PROBLEM STATEMENT
Please return every line in the following data that includes the string "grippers".
Segment Start: RECORDED DATA
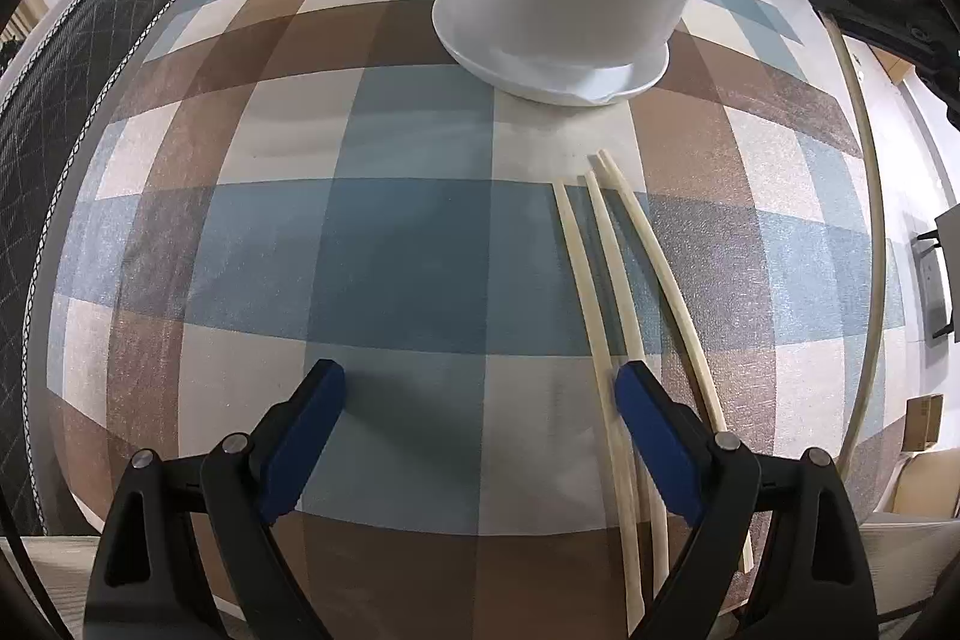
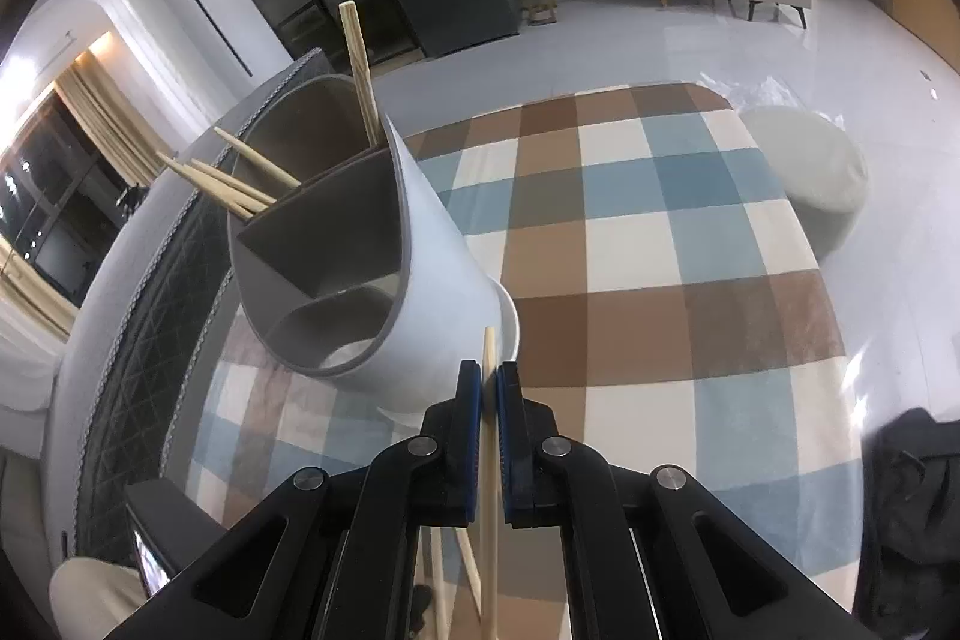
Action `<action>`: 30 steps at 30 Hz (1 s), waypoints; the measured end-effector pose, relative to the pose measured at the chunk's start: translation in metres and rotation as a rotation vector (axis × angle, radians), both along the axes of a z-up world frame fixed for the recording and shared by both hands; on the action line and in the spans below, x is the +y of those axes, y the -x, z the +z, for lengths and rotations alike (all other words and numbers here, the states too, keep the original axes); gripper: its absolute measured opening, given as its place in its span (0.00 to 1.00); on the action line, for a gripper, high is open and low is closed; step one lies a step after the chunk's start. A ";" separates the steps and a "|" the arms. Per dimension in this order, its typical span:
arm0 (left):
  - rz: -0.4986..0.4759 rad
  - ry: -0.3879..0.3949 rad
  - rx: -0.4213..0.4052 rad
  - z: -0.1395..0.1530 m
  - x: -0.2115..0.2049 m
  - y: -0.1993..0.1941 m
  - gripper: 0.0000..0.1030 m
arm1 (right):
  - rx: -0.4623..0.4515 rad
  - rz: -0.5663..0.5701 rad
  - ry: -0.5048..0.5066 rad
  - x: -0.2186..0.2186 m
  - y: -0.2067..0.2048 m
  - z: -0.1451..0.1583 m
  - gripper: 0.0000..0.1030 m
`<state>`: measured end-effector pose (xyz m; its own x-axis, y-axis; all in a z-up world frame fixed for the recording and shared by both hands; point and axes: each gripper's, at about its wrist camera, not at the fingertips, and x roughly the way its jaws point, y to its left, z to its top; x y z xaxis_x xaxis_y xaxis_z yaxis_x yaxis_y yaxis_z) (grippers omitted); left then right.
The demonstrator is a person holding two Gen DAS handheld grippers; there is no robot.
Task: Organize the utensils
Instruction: 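Close the left gripper on a chopstick while the right gripper holds its chopstick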
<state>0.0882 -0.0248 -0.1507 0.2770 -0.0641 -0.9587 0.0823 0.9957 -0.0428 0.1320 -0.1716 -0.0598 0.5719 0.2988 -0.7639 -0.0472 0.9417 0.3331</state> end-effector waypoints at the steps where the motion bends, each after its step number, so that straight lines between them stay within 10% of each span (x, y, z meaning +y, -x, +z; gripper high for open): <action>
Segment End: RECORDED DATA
RESULT
`<state>`: measured end-effector pose (xyz m; its own x-axis, y-axis; all in a z-up world frame fixed for the recording and shared by both hands; point and axes: each gripper's, at about its wrist camera, not at the fingertips, and x roughly the way its jaws point, y to its left, z to its top; x y z xaxis_x xaxis_y xaxis_z yaxis_x yaxis_y yaxis_z) (grippers omitted); left then right.
The demonstrator is a person holding two Gen DAS handheld grippers; there is no robot.

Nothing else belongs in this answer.